Your kids are fighting. Again.
You can hear them in the living room arguing over the remote. Or the iPad. Or whatever.
“Work it out guys!” you yell from the other room.
The arguing continues. And in a matter of seconds, you hear screaming.
They are obviously not working it out. In fact, it they never work it out.
Will the fighting ever stop?
Expecting our kids to “work it out” is like handing a 7 year-old a 10th grade math book and expecting them to get an A on the final exam.
It’s not going to happen.
If we want our kids to work things out with their siblings, we we can’t just ignore the fighting and hope it goes away.
We need to teach them problem-solving skills!
To do this, we need to be available and willing to help our kids learn and practice new skills.
Instead of ignoring the problem, crossing your fingers and hoping that someday they figure it out, you empower them to make a better choice.
How to Help Siblings “Work it out”
Remember, this is a skill. It’s going to take time for your kids to learn and implement these strategies. Like any skill, sometimes is will be easy, sometimes it might take more effort.
Focus on the long-term goal: less sibling fighting!
- Calm Yourself First: Sibling fighting can sound the alarm in our brain almost immediately. Instead of responding in a panic, remind yourself that this is not an emergency and focus on getting calm. This might mean waiting a minute to respond.
- Get Involved: Yep. At least initially, you will need to be where the action is in to be most helpful. You don’t have to follow your kids around the house, but when you hear a scuffle, you’ll need to move to where the kids are fighting instead of yelling from another room.

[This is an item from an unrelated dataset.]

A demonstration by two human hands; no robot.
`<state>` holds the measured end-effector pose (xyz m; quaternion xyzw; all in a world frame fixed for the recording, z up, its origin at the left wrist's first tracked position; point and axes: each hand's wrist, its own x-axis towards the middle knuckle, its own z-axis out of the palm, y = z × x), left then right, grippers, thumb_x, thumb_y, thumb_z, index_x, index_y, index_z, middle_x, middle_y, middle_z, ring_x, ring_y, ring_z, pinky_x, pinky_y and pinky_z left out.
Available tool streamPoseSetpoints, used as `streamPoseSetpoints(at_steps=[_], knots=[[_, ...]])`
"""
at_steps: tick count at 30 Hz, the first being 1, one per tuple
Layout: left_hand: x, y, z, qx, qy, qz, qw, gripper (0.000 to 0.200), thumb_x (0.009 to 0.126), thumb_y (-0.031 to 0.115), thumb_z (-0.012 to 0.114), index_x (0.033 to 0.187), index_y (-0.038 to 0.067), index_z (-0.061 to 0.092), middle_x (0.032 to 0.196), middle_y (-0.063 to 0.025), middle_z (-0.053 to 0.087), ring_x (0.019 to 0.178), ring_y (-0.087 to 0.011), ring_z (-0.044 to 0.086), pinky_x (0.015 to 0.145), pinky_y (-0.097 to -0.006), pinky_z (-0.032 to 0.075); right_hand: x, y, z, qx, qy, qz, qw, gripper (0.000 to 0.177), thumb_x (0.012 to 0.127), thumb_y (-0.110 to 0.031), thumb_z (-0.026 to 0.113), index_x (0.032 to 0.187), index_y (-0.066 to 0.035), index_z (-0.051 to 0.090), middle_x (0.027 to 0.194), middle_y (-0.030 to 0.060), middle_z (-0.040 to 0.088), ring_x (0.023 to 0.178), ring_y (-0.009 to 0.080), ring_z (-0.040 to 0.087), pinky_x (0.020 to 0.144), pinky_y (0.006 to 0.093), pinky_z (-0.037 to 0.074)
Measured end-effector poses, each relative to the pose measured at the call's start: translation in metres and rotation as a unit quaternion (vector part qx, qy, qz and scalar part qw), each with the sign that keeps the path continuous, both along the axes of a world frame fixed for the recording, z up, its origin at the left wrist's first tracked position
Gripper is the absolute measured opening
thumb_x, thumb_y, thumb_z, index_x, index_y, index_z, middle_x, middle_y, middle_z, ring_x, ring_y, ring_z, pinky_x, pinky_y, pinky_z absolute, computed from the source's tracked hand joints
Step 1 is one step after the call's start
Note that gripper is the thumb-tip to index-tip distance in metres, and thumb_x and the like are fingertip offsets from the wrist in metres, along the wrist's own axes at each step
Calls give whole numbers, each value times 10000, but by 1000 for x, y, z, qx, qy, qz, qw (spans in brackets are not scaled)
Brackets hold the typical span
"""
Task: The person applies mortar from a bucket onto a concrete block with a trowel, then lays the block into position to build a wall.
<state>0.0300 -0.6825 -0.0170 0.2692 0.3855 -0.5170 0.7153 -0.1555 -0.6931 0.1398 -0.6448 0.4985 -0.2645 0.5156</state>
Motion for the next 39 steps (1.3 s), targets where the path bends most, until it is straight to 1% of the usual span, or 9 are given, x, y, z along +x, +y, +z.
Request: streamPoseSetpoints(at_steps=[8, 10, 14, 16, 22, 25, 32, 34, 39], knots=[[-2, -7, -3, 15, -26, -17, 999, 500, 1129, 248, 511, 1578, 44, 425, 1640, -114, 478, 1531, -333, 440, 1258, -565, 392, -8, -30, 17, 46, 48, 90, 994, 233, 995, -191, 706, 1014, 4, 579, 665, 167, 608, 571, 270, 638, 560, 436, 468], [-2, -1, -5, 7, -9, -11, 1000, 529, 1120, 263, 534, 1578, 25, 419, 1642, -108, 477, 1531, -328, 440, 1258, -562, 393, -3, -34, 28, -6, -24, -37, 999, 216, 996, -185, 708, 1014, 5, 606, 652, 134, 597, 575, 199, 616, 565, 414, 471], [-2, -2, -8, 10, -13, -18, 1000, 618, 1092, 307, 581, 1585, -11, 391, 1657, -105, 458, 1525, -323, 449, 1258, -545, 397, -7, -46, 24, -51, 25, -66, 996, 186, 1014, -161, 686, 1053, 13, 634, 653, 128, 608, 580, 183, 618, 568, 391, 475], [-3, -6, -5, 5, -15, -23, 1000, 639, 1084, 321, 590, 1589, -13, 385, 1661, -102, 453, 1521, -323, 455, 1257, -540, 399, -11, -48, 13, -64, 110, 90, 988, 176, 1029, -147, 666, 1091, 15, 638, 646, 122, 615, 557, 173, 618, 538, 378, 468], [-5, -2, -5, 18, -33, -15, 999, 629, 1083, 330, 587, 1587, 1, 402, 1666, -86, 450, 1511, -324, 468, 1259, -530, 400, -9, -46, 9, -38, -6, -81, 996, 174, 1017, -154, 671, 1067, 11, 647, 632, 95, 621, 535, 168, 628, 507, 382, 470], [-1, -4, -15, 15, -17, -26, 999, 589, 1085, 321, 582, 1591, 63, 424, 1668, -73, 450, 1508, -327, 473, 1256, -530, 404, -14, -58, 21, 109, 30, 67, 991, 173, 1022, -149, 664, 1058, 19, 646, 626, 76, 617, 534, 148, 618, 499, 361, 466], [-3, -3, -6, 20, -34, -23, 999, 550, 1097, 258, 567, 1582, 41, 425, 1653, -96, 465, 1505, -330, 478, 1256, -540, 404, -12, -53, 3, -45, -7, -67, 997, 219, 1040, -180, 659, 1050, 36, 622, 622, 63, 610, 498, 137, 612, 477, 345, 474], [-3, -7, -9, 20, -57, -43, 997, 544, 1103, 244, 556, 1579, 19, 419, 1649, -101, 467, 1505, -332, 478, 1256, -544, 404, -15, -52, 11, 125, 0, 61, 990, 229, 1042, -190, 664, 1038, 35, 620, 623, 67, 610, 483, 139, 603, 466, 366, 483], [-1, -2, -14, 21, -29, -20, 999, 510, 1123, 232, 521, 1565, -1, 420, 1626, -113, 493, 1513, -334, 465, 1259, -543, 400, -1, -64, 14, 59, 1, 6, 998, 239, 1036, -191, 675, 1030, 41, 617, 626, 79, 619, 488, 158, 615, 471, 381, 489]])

- Stay Neutral: In the past, you may have entered the room doling out punishments and making judgment calls about who’s at fault. But this time, since you’re already calm, you will be able to offer support and empathy to everyone involved.
- Dissect the Problem: Make a general statement, “It sounds like you guys need help solving this problem.” Then, hear each child’s perspective and restate their requests, “So, you’d like to watch cat videos and you’d like to watch magic trick videos.”
- Brainstorm Together: Talk about how to solve the problem in a way that works for everyone. At first, you may need to give suggestions, but eventually your kids will offer their own solutions. It’s ok to delay this conversation until everyone is calm.
- Offer More Support: Sometimes, one child may be struggling more than the other. In this case, you may need to give that child more empathy, encouragement, or help finding another activity. Or, they may just need a little extra time with you!
Phew! Does it seem like a lot? It is…at first. But, don’t give up before you begin!
Eventually, it will be your new habit. Instead of telling your kids to “work it out,” you will be able to ask, “Do you need help working it out?”
And, sometimes, the answer will be “no, we got it!”
One More Thing…
Before you write me saying “this will never work,” let me say this: there is a lot more to the sibling puzzle than just helping your kids work out their differences.
Often, there are underlying reasons for sibling rivalry: kids are dealing with big feelings of jealousy, they are longing for their parent’s attention, or they are feeling uncertain of their parent’s love. Plus, the older your kids are, the more ingrained this pattern of fighting has become. It’s not impossible to repair, but it might be hard to imagine anything changing.
I will address these pieces in future posts. But for now, if sibling rivalry or sibling fighting is taking over your house, stop what you’re doing and focus on building a stronger connection with each one of your kids.